Task >>
The line with "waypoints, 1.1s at", the line with "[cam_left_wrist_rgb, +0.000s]", and all lines between them in the material below: return these exactly, and no others.
++++++++++++++++++++
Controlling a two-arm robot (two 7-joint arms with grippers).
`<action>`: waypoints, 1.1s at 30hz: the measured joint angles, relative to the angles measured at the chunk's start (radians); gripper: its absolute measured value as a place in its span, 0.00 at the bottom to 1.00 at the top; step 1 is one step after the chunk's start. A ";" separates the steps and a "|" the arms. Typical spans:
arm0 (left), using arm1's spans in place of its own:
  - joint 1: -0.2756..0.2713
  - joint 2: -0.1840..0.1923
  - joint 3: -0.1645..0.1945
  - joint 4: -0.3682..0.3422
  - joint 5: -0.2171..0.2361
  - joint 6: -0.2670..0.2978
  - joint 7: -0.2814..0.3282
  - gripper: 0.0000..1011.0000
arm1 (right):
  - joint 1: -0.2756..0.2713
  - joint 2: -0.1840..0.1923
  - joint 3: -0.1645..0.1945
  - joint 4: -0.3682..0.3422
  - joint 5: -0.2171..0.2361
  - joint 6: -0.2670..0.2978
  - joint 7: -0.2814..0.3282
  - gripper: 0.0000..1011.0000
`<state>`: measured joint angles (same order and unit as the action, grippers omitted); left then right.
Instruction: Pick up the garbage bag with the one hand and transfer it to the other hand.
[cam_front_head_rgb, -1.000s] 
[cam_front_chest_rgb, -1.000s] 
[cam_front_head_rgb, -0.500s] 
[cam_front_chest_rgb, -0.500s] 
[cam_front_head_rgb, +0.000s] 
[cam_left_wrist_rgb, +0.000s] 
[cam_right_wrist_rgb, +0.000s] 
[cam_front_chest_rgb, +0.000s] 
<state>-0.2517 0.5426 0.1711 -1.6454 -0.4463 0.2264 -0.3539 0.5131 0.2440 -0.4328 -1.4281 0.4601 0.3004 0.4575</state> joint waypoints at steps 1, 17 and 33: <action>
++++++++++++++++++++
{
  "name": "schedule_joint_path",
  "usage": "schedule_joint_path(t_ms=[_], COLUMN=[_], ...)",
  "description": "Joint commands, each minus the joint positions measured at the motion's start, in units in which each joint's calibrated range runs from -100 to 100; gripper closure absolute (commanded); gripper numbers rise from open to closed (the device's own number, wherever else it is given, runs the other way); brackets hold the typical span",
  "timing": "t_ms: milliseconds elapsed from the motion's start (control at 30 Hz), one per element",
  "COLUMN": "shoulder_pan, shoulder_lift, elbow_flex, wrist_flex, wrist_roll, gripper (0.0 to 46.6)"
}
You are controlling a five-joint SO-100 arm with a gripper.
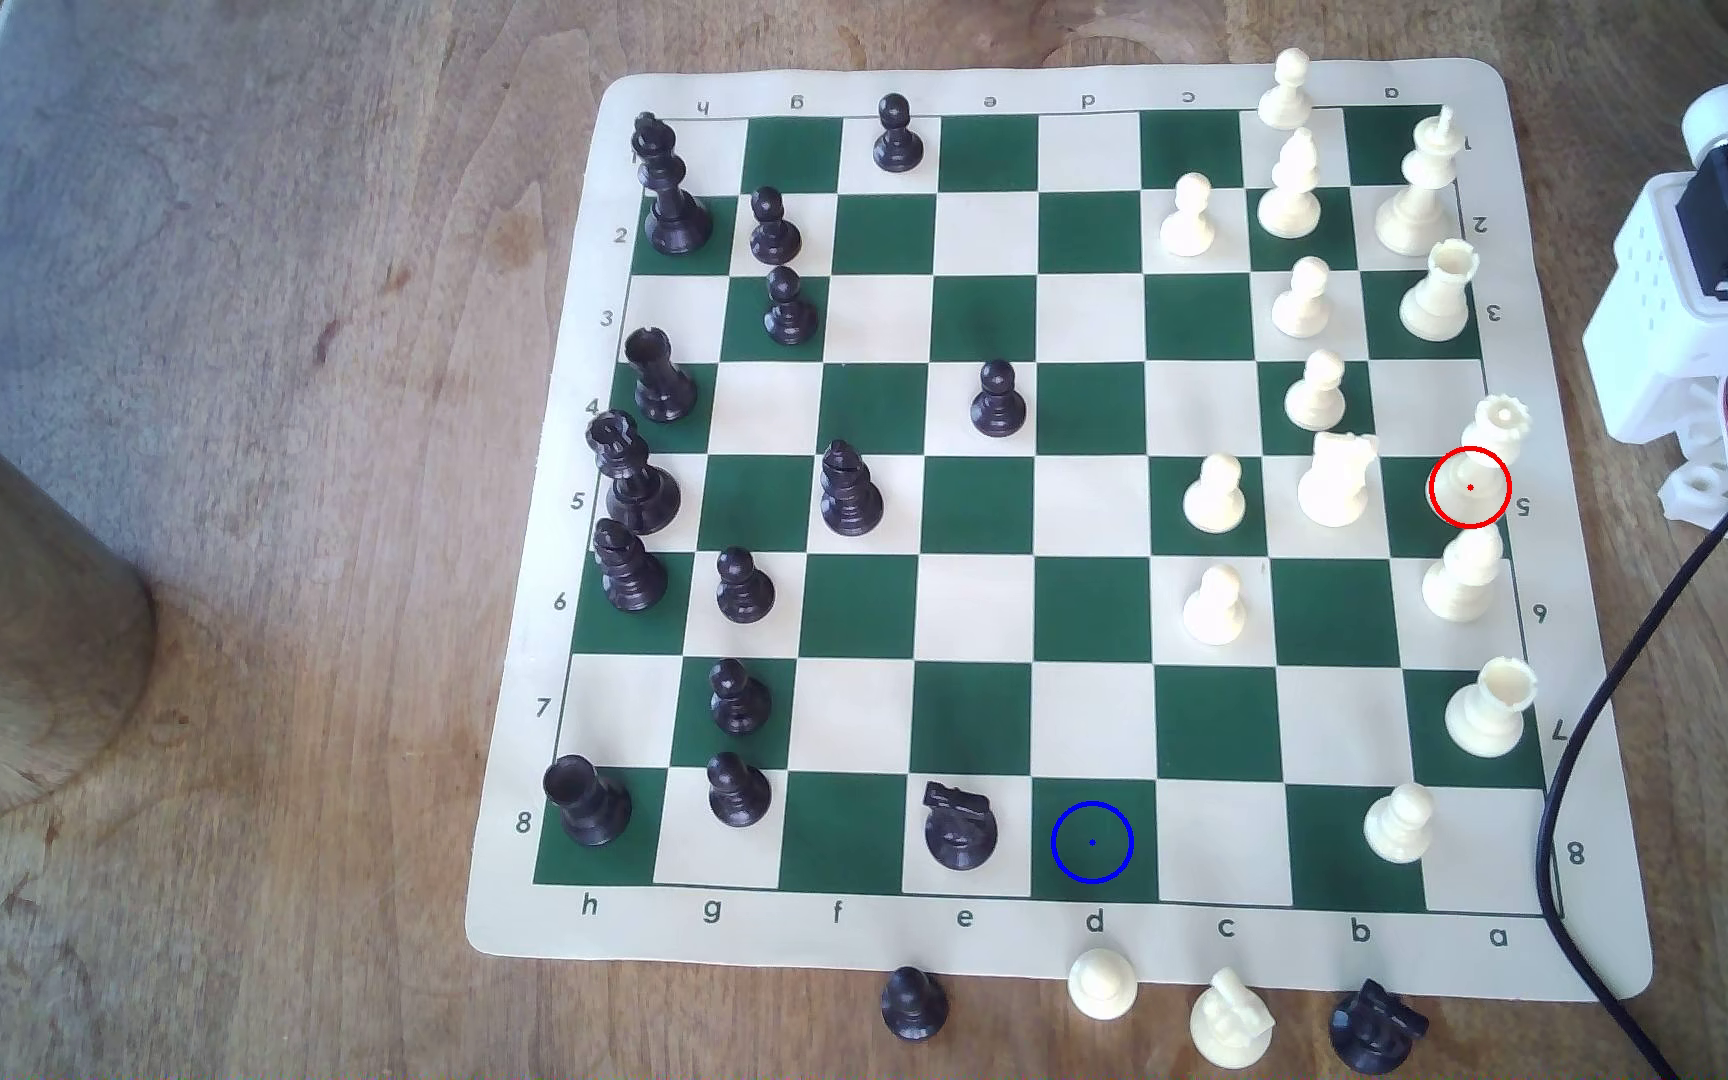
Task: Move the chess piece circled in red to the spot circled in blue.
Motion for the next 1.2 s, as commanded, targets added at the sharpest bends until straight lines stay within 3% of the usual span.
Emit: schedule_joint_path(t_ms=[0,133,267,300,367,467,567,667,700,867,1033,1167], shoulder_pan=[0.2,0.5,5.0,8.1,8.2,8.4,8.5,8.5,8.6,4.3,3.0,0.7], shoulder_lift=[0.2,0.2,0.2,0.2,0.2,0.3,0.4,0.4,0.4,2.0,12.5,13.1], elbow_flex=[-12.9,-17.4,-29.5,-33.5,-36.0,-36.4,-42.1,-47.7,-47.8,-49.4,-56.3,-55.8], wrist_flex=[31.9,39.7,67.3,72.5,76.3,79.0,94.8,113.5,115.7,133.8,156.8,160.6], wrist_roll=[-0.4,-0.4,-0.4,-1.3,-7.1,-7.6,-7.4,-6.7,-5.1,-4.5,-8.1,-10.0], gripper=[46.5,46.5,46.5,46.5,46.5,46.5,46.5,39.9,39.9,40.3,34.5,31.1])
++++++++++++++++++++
Response area >>
`<action>`: waypoints, 1.1s at 30hz: the measured joint angles, relative to the angles measured at the chunk's start (radians); gripper: its absolute measured value as a place in its span, 0.00 at the bottom to 1.00 at the top; step 1 is one step after the chunk's start. A ";" separates the steps and a "|" the arms. Typical spans:
arm0 (left), using arm1's spans in place of its own:
  - joint 1: -0.2756..0.2713
  - joint 2: -0.1840..0.1923
  - joint 3: -0.1645..0.1945
  - joint 4: -0.3682..0.3422
  - joint 5: -0.2171..0.2361
  - joint 6: -0.2670..0.2978
  - joint 7: -0.2814..0.3282
  - gripper: 0.0000..1011.0000
arm1 (right):
  - joint 1: -0.2756..0.2713
  - joint 2: -0.1840..0.1923
  - joint 3: -0.1645..0.1945
  - joint 4: -0.3682..0.3422
  - joint 5: -0.2171..0.2361
  - joint 6: -0.2670..0.2978
  - joint 7: -0.2814..0.3282
  - gripper: 0.0000..1011.0000
`<state>`: measured joint angles (same order and unit as the action, grippers omitted); left then right.
Instruction: Pick up the garbage bag with the one hand and transfer it to the other hand.
[cam_front_head_rgb, -1.000s] 
[cam_front_chest_rgb, -1.000s] 
[cam_front_head_rgb, -0.500s] 
[cam_front_chest_rgb, -0.500s] 
[cam_front_head_rgb, +0.000s] 
[cam_left_wrist_rgb, +0.000s] 

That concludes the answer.